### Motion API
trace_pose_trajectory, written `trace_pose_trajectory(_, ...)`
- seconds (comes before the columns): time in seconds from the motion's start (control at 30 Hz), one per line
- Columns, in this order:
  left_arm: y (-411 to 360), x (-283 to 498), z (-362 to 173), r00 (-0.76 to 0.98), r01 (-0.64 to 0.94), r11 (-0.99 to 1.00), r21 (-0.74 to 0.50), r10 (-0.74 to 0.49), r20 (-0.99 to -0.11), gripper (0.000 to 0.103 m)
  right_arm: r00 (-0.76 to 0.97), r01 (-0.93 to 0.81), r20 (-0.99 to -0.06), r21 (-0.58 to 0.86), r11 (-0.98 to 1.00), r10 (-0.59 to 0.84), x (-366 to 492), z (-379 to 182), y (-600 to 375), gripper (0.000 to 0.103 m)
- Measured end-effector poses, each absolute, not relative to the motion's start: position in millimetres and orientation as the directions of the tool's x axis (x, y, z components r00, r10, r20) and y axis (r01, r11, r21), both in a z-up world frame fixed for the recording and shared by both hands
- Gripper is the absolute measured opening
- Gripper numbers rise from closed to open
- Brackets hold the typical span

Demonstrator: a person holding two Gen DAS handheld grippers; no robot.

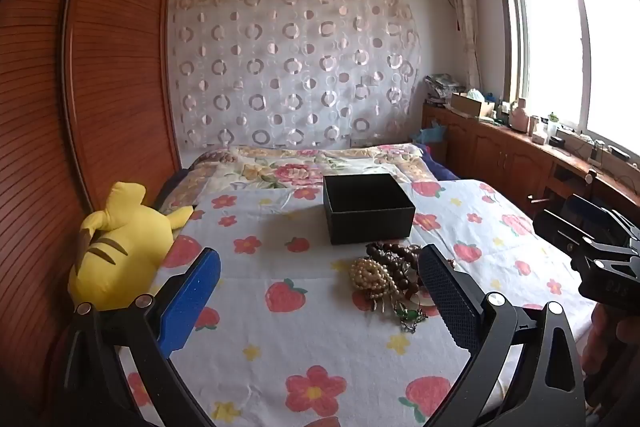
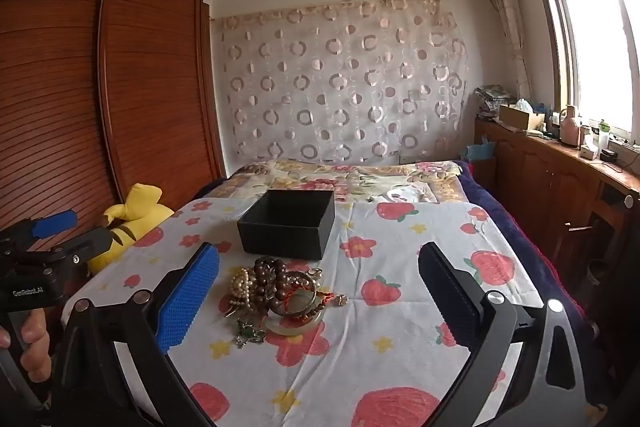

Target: Organize jewelry

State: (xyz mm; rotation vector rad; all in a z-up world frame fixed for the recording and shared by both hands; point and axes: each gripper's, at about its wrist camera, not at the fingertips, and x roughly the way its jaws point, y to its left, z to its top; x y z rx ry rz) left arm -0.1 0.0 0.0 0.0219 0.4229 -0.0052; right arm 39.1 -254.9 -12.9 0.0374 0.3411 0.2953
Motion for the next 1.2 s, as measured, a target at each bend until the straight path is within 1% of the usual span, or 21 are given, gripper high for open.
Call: trace_pose_trajectory(1.2, 0.4, -0.5, 0.2, 0.915, 0.009, 1.000, 0.013, -0.003, -0.403, 0.096, 0.899, -0.281, -0.325, 0.089, 0.956, 0.294, 36.6, -11.9, -253.2, 0.101)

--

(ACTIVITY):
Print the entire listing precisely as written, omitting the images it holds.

(EXERCISE ANSWER):
### Motion API
trace_pose_trajectory, written `trace_pose_trajectory(_, ...)`
- seconds (comes before the columns): time in seconds from the motion's start (control at 30 Hz), one per line
- Columns, in this order:
  left_arm: y (-411 to 360), x (-283 to 498), z (-362 to 173), r00 (-0.76 to 0.98), r01 (-0.64 to 0.94), r11 (-0.99 to 1.00), r21 (-0.74 to 0.50), r10 (-0.74 to 0.49), r20 (-0.99 to -0.11), gripper (0.000 to 0.103 m)
  right_arm: r00 (-0.76 to 0.97), r01 (-0.93 to 0.81), r20 (-0.99 to -0.06), r21 (-0.58 to 0.86), r11 (-0.98 to 1.00), r10 (-0.59 to 0.84), x (-366 to 492), z (-379 to 182), y (-600 to 375), gripper (0.000 to 0.103 m)
- Measured end-effector poses, each absolute, not relative to the motion's start: position in millimetres and orientation as the directions of the tool's x axis (x, y, z components r00, r10, r20) and y axis (r01, r11, r21), both in a z-up world frame fixed for the recording and shared by both hands
- Gripper is the absolute measured opening
- Gripper numbers rise from closed to open
- Brackets hold the typical span

Demonstrator: a person holding two Gen DAS handheld grippers; no robot.


Target: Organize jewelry

State: (xyz mm; rotation vector rad; all in a z-up world frame fixed for the recording and shared by both hands; point and axes: each gripper's, at about its wrist camera, not at the fingertips, and x roughly the way its jaws point, y to its left, z to its top; x y z rx ry rz) left arm -0.1 0.0 0.0 0.0219 0.4229 -0.0052; right arm 39.1 -254.9 -12.9 0.0374 0.3411 0.2953
Motion for the next 1.2 s, as measured, a target at each bend until the straight path is within 1% of the usual span, or 21 are given, gripper high for open.
Call: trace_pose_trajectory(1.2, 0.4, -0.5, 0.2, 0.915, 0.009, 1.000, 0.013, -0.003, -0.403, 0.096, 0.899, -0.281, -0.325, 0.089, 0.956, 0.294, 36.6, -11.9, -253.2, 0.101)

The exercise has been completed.